YOUR OBJECTIVE: In the data that follows, find each line containing "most" and copy it.

THE INPUT:
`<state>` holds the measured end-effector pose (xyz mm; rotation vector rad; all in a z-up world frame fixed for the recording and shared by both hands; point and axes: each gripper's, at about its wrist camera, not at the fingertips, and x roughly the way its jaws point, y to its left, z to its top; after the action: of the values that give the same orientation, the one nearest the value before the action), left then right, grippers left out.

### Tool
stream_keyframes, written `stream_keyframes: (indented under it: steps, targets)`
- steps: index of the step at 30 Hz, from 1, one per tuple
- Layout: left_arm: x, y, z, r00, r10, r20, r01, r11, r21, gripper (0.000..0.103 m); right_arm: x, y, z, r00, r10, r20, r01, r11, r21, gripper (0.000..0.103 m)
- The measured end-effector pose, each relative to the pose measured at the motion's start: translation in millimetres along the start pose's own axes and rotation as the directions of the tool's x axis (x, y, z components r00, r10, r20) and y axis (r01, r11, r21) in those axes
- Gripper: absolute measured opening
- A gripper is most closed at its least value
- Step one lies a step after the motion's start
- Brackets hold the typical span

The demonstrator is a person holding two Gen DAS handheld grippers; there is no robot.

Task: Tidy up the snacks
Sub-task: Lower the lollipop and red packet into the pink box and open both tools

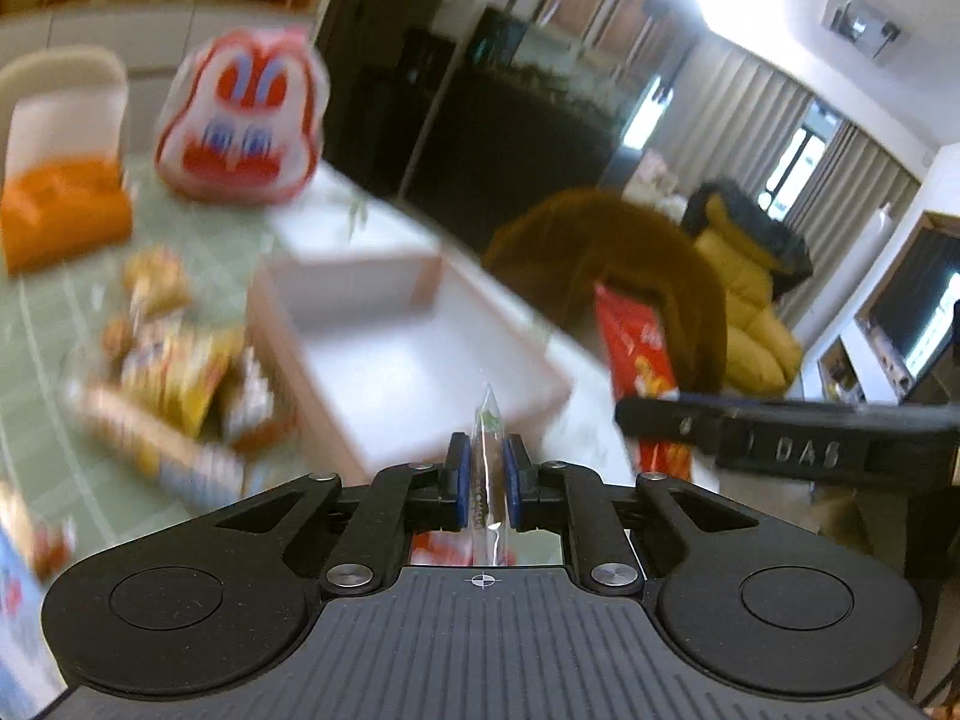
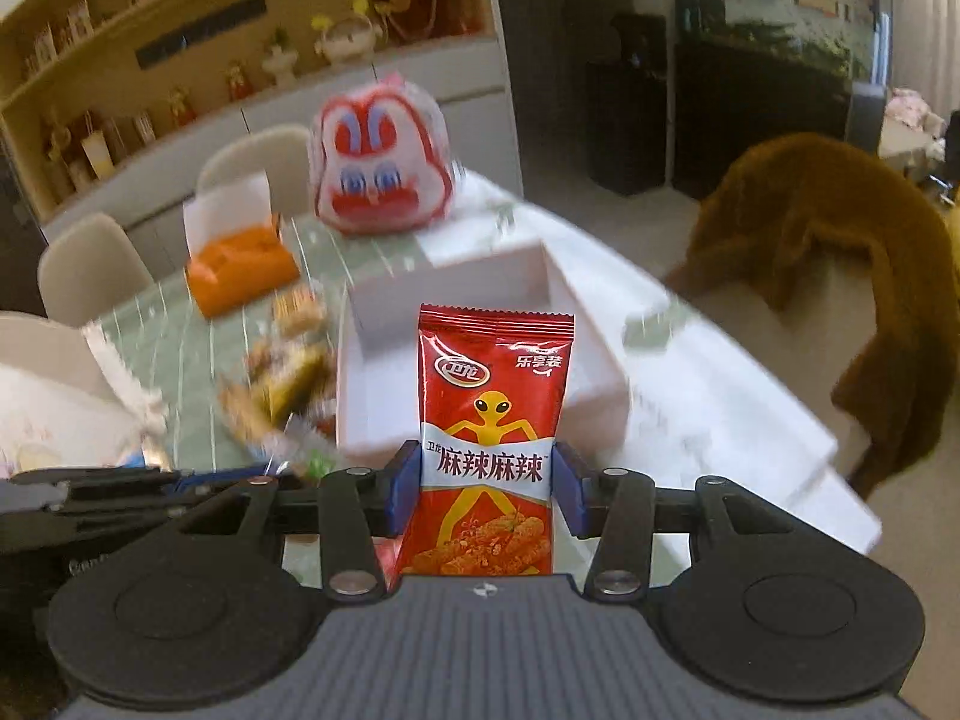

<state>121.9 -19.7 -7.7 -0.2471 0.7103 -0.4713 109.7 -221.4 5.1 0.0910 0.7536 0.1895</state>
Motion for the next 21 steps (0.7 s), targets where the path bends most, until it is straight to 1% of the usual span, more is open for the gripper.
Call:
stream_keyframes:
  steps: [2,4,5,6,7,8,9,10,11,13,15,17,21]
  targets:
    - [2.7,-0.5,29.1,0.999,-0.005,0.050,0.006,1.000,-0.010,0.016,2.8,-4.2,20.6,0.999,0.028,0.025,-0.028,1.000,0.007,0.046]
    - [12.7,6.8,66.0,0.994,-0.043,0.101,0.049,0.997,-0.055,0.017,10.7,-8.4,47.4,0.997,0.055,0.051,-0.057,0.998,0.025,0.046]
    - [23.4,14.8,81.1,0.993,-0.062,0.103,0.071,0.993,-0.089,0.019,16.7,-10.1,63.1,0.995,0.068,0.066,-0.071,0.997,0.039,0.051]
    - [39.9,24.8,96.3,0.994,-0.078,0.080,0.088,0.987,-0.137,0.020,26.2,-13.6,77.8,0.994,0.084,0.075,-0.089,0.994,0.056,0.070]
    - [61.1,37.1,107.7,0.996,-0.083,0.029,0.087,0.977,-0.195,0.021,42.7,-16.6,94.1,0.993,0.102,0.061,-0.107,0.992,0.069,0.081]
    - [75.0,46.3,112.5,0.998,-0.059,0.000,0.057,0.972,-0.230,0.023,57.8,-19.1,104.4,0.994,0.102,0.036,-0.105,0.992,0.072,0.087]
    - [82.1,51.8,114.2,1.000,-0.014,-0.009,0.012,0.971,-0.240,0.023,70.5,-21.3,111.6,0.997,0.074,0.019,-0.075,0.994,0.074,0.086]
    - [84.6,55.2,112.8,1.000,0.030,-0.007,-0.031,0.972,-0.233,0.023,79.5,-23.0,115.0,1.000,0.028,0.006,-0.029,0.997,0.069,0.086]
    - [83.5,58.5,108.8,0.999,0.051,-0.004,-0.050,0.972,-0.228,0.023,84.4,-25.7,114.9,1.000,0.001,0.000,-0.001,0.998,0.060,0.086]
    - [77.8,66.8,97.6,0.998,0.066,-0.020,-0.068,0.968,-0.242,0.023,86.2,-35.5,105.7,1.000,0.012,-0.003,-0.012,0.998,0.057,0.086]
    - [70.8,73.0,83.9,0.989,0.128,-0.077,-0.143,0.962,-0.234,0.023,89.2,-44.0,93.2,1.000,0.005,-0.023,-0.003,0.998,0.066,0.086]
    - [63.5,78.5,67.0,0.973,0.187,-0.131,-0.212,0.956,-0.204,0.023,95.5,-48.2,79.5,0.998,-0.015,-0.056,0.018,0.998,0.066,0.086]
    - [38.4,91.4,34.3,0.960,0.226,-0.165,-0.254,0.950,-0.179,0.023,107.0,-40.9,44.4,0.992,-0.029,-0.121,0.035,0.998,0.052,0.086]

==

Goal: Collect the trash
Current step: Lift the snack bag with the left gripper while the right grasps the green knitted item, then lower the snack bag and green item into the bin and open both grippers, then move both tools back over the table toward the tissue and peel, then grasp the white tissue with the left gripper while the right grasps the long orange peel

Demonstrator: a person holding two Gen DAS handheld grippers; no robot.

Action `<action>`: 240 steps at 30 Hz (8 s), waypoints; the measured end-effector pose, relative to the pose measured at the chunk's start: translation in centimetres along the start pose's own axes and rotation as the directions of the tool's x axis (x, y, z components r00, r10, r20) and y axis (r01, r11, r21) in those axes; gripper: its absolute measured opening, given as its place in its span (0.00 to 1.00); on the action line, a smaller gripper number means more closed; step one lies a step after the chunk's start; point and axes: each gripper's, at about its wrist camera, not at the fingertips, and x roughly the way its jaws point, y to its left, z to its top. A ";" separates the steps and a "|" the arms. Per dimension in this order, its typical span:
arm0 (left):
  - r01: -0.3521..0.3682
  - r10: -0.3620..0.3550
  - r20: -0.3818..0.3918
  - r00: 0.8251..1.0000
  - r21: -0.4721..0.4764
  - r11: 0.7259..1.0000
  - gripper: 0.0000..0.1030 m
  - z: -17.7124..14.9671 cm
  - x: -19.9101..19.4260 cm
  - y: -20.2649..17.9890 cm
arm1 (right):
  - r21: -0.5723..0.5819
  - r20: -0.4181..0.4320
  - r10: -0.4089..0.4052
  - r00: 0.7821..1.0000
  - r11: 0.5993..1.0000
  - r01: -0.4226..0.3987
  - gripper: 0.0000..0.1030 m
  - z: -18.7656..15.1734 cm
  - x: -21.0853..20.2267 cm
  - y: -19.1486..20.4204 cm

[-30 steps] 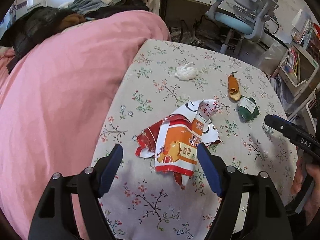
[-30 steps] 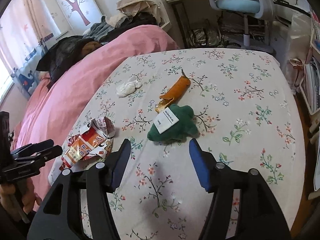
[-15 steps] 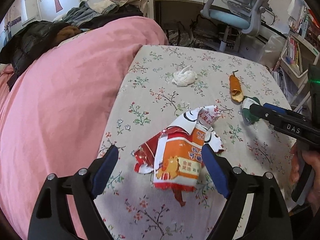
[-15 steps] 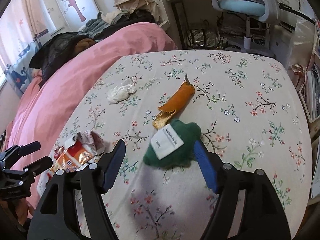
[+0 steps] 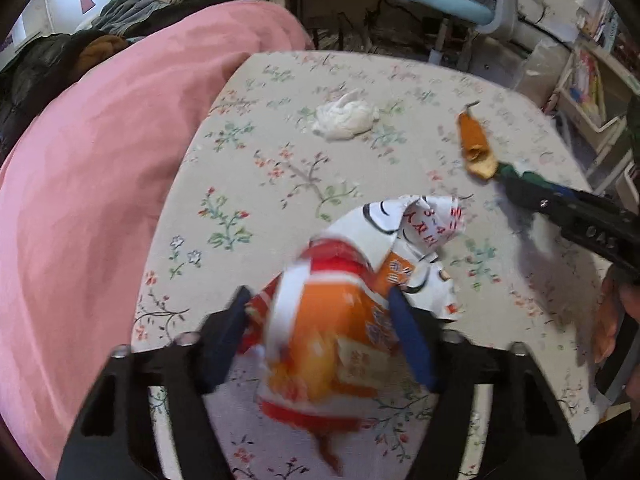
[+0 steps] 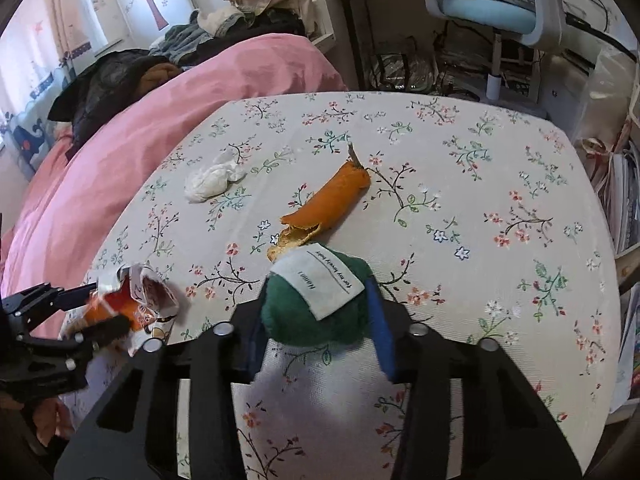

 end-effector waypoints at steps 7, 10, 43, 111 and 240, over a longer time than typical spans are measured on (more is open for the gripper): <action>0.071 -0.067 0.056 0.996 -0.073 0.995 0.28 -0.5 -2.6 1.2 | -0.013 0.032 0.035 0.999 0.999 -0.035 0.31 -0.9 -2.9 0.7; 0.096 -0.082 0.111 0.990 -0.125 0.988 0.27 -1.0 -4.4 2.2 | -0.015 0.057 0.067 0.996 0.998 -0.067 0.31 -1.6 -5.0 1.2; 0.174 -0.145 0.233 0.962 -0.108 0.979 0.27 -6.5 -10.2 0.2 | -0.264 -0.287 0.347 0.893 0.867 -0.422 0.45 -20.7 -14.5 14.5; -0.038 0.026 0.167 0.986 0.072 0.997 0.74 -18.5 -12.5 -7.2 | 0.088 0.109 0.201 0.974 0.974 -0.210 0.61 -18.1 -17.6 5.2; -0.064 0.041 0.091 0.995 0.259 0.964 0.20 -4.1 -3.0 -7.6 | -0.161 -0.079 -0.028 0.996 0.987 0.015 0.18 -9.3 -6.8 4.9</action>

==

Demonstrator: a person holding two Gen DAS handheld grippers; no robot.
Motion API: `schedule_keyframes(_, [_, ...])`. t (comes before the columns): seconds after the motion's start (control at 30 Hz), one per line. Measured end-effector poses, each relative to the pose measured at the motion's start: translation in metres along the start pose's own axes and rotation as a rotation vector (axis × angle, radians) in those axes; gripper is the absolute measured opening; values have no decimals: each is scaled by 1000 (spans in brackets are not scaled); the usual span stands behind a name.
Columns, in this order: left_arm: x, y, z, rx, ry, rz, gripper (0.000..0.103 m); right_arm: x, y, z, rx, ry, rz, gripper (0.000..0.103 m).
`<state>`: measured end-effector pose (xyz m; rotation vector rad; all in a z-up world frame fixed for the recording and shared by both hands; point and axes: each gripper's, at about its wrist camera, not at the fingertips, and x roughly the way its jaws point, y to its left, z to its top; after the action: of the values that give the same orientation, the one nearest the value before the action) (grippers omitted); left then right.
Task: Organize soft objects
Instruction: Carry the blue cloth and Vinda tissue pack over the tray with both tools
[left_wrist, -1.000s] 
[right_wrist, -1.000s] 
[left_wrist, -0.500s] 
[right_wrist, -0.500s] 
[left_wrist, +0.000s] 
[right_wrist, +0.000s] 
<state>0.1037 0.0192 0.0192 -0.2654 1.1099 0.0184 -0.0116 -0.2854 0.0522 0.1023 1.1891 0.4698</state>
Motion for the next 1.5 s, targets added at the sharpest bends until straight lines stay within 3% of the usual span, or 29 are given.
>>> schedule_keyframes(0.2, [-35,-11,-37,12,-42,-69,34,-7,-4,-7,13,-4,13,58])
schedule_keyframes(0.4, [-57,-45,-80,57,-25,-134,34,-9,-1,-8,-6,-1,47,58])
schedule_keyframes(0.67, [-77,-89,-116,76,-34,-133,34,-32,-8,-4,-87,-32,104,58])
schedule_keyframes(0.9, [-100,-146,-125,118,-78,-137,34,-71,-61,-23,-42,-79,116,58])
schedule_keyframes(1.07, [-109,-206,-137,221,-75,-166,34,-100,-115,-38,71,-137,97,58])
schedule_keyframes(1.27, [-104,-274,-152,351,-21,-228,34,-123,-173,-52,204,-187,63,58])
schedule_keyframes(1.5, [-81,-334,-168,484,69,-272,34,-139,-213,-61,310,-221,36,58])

TASK SOLUTION:
- A gripper is most closed at its least value
Motion for the next 21 steps (0.7 s), targets where the path bends most, until it is straight to 1% of the usual span, more is open for the gripper.

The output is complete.